En outre, Jésus à cette occasion, selon l'Évangile de Jean, insuffle aux disciples l'Esprit Saint, leur donnant avec ce don la force, l'autorité pour accomplir la mission confiée. Les disciples de ce moment entrent comme à un autre niveau, plus actif, plus entreprenant, avec la force du Saint-Esprit, évidemment. De même, et en reconnaissant toujours que seule notre force est en Dieu, vous cherchez à pousser de l'Église espagnole cette vocation au volontariat — c'est l'une des plus belles choses que les sociétés ont ; le volontariat des laïcs, n'est-ce pas ? —. Volontariat actif, ce qui n'est rien d'autre que de soutenir par la prière, le travail, la solidarité ceux qui, poussés par le même Esprit, marchent dans le monde. Le bénévolat de soutien, de toute façon.
Enfin, un mot crucial pour comprendre l'immense cadeau de Jésus ressuscité : « Paix à vous » (v. 21), dit le Seigneur. Le cadeau de Jésus ressuscité est cette paix qu'il nous donne. Même s'il est impossible de saisir toute la signification de ce concept, vous le traduisez par collaboration. Collaborer en paix, que cela serve à la croissance. C'est quelque chose de beau, cela veut dire que la « paix » que Dieu établit avec nous et entre nous, transforme l'existence, se fait quotidiennement dans la marche de tous les jours, dans la recherche du bien, dans la diffusion de l'amour et de la concorde. Et cela crée de nouvelles réalités, en créant des ponts, en détruisant les peurs, en détruisant les rancœurs, ceux-là mêmes qui, comme le texte biblique le prouve, gardaient les disciples enfermés.

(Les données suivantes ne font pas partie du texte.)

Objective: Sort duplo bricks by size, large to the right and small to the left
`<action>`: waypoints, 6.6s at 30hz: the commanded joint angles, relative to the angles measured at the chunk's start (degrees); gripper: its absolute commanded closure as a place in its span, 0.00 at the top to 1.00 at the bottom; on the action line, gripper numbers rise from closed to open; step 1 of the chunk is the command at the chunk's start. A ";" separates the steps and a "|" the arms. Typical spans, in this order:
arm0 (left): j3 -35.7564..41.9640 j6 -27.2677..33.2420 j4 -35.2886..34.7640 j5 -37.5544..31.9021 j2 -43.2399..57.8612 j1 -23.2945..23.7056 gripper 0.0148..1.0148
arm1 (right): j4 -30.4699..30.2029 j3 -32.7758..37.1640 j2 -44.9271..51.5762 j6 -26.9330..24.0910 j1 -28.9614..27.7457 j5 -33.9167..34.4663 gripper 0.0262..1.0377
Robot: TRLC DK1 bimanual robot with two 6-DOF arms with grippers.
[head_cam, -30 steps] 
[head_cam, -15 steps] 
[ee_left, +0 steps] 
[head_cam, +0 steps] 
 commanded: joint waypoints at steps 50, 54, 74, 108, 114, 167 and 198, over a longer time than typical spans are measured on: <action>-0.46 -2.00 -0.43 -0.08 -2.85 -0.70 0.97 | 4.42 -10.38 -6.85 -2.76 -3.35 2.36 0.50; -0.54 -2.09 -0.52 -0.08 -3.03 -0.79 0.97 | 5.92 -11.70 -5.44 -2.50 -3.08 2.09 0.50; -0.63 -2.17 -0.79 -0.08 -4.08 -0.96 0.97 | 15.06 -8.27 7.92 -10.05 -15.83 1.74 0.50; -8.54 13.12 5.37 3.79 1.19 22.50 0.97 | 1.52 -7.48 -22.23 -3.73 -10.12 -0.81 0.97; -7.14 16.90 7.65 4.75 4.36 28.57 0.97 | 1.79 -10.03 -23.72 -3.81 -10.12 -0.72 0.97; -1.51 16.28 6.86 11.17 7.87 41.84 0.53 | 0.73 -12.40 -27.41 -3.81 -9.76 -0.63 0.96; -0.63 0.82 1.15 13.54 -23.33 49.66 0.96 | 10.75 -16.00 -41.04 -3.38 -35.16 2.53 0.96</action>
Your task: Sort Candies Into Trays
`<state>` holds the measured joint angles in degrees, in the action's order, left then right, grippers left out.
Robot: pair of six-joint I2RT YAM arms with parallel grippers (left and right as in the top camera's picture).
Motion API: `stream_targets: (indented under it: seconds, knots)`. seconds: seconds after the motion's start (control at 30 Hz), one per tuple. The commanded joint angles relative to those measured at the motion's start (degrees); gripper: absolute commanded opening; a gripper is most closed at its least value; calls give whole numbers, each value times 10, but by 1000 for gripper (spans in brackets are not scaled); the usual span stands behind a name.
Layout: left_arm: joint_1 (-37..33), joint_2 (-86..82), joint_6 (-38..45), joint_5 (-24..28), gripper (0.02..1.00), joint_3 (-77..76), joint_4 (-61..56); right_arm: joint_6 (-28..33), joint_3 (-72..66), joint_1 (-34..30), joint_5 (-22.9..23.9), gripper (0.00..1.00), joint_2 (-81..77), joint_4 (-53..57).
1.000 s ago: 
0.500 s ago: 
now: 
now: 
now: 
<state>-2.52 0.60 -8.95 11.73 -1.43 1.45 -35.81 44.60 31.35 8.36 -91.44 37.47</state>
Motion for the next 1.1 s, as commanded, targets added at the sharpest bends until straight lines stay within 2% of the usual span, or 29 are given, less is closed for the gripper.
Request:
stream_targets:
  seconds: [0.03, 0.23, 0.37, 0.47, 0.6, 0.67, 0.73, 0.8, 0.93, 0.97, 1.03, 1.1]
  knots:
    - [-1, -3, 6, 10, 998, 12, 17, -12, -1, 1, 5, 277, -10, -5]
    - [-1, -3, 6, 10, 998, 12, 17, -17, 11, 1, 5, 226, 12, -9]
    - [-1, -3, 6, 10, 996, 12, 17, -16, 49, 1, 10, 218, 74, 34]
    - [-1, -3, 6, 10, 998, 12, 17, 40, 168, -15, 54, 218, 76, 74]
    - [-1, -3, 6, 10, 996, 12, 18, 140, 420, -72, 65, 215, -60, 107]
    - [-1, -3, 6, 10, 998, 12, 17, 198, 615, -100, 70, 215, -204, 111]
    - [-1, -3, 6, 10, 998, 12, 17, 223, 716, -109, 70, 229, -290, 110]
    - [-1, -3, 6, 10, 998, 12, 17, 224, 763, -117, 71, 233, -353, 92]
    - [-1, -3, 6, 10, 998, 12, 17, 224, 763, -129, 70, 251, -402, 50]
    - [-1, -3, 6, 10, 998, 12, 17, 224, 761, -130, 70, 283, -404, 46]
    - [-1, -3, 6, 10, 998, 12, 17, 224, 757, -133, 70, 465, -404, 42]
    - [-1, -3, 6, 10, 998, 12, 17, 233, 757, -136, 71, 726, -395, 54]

Cette image de Jésus qui envoie son Église à la mission, soit pour vous incite, pour donner de la visibilité aux plaies encore palpables dans son Corps mystique ; pour exiger et exiger le respect de chaque homme et son droit de pouvoir discerner le chemin que Dieu lui marque ; pour travailler et soutenir le travail de tous ceux qui ont été, comme nous, envoyés, collaborant avec tous les hommes de bonne volonté, à la gloire que le Seigneur nous a préparée, qui est que l'homme vive, comme dit saint Irénée (cf. Contre les hérésies, 4, 20,5-7).
Que Jésus vous bénisse. Merci, vraiment, pour ce que vous faites. Vous direz : « C'est peu, c'est très domestique ». Les petites choses, les choses domestiques sont celles qui persévèrent le plus, mais parfois les grandes choses ne durent pas.
Que la Vierge Sainte vous accompagne et ne perde pas la bonne humeur, s'il vous plaît. Continuez de prier pour moi.